May 2: Team sweeps Boston? Matt Albers gets two of three Ws in series?? No wonder Albers is on Red Sox now. Hahah Red Sox, you’ll learn. Sweep-clinching win was dramatic, 10-inning affair. It sends message to league that Boston (and Jonathan Papelbon) are quite beatable.

May 12: Reimold, hitting circa .200, booted to AAA to sort out biznass.

May 19: Garrett Atkins, hitting .221, goes 0 for 3 with a GIDP in 4-3 loss at Texas. Hoots n hisses.

May 22: Blog sponsors Rex Barney’s Baseball Reference page. World jealous.

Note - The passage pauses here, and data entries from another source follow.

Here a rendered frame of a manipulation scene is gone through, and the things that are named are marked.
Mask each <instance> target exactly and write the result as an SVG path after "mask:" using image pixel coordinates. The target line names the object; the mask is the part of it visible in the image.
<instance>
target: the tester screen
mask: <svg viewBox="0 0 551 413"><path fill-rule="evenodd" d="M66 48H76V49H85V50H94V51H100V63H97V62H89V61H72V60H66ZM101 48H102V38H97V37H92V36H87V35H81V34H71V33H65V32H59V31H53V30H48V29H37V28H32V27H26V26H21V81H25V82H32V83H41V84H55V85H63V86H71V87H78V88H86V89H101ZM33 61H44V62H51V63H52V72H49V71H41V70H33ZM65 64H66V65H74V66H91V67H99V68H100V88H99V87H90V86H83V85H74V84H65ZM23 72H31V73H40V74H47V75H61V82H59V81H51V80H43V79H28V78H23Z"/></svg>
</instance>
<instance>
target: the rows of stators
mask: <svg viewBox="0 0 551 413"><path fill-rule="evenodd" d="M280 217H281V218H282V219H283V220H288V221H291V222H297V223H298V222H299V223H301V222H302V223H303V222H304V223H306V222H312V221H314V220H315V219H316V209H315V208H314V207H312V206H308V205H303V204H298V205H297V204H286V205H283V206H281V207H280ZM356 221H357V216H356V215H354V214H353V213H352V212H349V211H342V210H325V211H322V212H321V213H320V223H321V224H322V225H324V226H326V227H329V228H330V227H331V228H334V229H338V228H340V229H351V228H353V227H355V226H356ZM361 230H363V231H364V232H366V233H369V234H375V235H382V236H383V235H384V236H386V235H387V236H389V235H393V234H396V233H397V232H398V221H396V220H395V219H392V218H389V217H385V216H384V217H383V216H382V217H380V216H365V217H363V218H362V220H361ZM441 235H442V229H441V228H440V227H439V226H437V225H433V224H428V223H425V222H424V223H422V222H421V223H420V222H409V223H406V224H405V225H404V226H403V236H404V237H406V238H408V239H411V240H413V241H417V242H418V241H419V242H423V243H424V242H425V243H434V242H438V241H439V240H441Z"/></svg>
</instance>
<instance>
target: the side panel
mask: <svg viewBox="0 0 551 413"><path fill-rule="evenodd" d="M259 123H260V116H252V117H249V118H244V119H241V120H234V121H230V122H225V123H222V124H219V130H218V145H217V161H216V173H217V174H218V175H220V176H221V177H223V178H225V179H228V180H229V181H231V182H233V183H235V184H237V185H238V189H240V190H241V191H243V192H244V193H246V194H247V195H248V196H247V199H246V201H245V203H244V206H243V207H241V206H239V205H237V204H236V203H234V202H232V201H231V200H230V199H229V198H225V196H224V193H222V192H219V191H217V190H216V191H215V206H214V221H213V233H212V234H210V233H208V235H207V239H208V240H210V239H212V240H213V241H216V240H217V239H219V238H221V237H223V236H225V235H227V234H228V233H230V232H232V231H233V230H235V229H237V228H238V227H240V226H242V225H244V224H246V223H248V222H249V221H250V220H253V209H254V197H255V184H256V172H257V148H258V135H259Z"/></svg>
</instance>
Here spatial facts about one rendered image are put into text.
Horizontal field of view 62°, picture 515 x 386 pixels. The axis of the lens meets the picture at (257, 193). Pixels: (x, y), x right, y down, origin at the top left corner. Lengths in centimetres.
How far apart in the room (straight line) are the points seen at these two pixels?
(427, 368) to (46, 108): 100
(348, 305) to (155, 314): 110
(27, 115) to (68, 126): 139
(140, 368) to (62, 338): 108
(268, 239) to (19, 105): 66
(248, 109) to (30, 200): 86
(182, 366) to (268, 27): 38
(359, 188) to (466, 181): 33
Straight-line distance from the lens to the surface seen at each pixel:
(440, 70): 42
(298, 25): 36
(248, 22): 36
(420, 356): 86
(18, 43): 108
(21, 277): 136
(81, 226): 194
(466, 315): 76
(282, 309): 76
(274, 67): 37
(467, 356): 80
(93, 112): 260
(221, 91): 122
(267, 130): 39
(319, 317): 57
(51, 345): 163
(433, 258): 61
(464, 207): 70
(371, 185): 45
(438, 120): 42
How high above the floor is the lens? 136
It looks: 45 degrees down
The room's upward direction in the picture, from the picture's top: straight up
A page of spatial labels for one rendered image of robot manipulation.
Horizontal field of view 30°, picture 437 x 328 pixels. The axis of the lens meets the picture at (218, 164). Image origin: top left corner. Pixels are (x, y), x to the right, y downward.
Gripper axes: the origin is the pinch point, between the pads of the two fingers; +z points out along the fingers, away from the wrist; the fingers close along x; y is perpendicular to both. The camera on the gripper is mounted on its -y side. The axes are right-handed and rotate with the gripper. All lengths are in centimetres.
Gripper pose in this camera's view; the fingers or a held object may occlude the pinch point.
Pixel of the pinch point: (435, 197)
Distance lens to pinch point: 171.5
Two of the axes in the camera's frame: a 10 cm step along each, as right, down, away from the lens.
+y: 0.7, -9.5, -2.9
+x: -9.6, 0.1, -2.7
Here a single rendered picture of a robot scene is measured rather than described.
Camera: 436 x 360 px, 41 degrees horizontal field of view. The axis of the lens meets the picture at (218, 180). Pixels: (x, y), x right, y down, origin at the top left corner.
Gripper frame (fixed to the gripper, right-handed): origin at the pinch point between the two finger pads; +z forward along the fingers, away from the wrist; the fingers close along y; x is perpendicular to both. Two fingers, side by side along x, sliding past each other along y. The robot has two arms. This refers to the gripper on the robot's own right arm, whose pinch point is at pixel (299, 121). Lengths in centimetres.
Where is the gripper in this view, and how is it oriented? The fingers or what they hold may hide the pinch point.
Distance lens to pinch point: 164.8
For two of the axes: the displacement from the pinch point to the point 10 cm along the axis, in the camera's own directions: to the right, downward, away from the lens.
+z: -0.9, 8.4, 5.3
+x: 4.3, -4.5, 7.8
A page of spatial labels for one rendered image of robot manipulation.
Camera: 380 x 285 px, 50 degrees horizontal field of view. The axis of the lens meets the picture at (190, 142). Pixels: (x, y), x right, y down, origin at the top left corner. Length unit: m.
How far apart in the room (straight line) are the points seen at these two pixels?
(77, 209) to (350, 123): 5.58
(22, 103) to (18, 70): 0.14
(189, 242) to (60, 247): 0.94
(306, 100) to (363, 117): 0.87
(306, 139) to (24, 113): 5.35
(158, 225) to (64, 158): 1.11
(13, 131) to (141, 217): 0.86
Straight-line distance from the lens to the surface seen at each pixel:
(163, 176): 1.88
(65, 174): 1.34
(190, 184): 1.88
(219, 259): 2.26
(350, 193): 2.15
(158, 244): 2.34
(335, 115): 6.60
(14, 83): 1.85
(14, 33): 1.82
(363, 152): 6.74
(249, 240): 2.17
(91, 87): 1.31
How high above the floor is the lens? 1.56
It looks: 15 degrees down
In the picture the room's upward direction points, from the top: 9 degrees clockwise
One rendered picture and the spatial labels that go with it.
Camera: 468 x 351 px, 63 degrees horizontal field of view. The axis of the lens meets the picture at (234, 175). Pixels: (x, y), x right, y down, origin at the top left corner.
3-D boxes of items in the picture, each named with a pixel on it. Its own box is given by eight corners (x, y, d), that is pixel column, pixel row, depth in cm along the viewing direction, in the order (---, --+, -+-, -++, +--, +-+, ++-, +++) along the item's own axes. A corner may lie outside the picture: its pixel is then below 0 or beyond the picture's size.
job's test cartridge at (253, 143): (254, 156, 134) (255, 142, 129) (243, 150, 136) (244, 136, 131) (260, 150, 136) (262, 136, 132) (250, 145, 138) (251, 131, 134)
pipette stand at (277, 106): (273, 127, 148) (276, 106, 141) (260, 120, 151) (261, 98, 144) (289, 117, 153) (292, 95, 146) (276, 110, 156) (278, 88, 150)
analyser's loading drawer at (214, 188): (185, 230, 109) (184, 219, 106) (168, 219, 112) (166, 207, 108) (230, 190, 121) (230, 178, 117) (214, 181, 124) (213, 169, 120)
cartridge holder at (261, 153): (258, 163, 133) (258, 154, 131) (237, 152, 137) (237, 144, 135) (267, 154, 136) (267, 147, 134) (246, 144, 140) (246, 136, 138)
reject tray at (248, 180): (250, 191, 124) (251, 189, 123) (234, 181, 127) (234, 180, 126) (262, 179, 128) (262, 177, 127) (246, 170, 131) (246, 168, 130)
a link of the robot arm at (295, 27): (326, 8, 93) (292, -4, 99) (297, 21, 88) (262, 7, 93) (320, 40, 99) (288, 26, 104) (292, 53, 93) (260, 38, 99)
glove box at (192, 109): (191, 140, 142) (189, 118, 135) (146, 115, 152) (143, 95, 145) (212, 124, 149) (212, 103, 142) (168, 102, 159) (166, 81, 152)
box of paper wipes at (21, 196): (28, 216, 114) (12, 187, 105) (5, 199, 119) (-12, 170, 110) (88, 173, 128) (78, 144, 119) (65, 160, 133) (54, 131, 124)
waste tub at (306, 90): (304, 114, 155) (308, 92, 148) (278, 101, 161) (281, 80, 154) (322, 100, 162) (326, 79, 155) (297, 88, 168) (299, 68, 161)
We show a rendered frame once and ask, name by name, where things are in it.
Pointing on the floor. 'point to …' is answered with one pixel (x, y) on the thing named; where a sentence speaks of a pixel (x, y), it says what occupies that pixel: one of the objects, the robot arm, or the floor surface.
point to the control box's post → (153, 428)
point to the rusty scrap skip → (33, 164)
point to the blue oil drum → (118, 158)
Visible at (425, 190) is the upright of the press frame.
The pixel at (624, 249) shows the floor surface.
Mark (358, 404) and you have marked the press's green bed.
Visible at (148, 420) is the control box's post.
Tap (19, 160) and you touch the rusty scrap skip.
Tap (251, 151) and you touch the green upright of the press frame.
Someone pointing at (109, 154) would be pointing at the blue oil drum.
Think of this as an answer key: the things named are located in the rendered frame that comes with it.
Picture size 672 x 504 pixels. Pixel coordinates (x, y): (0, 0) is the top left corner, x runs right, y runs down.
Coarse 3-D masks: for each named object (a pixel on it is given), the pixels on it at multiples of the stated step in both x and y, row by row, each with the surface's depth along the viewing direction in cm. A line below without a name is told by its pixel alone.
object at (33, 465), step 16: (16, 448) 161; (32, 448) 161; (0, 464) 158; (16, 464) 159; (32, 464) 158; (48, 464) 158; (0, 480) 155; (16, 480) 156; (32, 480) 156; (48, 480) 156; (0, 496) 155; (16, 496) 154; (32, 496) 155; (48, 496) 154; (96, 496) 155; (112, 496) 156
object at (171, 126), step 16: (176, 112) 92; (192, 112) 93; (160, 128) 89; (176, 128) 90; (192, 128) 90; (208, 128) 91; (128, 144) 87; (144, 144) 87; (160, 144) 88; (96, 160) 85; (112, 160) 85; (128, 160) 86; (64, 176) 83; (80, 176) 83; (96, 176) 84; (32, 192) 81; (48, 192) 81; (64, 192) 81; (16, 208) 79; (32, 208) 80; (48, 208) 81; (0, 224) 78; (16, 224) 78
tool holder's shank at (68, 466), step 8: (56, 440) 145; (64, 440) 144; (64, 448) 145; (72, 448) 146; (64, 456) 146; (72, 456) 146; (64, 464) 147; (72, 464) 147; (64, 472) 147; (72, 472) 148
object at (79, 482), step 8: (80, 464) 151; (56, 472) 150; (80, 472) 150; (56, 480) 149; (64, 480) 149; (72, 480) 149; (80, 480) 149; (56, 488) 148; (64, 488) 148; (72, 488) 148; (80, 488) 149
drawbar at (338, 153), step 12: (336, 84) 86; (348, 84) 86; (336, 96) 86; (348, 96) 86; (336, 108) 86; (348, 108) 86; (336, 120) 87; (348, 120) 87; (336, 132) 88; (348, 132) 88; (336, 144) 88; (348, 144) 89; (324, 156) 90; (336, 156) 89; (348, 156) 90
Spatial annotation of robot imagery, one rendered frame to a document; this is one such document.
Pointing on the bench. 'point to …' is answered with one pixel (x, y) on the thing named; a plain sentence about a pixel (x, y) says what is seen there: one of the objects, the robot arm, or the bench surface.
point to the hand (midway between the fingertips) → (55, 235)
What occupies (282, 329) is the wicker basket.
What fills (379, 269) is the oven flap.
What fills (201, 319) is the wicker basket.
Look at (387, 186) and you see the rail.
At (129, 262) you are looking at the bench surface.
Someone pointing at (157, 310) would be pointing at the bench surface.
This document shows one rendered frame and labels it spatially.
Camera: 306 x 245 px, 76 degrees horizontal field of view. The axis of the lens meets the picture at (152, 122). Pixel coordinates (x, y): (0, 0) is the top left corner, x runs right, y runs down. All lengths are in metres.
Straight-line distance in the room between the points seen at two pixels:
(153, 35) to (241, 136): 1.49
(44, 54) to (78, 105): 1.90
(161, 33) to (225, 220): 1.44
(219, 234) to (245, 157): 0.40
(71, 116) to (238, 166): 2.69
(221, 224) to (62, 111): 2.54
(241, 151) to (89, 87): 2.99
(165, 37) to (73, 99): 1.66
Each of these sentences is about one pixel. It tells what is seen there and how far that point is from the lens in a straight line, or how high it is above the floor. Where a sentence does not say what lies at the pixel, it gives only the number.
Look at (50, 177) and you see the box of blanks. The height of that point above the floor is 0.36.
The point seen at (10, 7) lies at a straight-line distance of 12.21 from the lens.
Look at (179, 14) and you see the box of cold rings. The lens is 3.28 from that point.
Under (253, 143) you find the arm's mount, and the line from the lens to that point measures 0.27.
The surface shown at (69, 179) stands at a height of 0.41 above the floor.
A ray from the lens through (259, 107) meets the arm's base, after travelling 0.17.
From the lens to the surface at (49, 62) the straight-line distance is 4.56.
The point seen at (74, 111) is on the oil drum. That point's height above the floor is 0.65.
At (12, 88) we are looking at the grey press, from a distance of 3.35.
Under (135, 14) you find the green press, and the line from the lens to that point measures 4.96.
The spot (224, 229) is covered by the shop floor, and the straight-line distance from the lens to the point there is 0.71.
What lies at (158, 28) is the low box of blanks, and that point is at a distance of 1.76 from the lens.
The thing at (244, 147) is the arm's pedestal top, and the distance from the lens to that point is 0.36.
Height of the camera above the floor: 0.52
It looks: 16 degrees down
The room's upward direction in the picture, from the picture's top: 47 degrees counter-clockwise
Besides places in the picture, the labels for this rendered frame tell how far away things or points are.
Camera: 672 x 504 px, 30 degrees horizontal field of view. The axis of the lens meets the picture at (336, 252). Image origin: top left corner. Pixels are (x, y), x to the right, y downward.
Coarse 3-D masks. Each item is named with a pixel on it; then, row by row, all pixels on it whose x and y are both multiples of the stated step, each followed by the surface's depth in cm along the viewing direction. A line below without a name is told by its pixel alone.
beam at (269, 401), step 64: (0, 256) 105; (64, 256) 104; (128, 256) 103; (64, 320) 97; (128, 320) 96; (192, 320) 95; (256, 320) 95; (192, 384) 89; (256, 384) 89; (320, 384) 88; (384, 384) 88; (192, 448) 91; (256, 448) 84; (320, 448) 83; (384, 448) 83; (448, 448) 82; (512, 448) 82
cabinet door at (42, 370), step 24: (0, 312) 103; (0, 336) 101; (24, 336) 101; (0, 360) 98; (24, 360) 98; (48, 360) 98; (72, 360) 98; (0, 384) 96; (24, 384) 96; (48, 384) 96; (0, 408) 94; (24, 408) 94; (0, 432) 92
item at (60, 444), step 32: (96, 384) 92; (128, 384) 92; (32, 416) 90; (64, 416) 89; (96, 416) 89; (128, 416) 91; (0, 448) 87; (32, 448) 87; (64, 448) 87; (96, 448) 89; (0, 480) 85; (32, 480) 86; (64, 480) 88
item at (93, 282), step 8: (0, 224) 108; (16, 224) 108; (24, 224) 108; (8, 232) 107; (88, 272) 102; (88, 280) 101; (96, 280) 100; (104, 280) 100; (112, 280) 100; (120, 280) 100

May 30: BLOG GETS MARRIED!!! YAY!!!

May 31: Team has 15 wins going into June.

June 2: Armando Gallaraga perfecto botched by Ump.

June 3: Millwood “runs” record to 0-6 with loss in Bronx that was quite over by third inning thank you very much. Kevin had some decent starts, too, it should be noted. But results rarely changed.

June 4: Dave Trembley is fired after six straight losses in latest road trip debacle. He’s replaced by third base coach Juan Samuel. Neither Dave nor interim Juan is with Team anymore as of this writing. Team did make one bit of history in 2010, with three skippers each at the helm for more than 50 games. You could look it up. Don’t bother.

June 8: Amazing, scintillating debut of Stephen Strasburg. Baseball stops to take notice. Nats proceed to ride him like that horse in “True Grit” until he blows out elbow.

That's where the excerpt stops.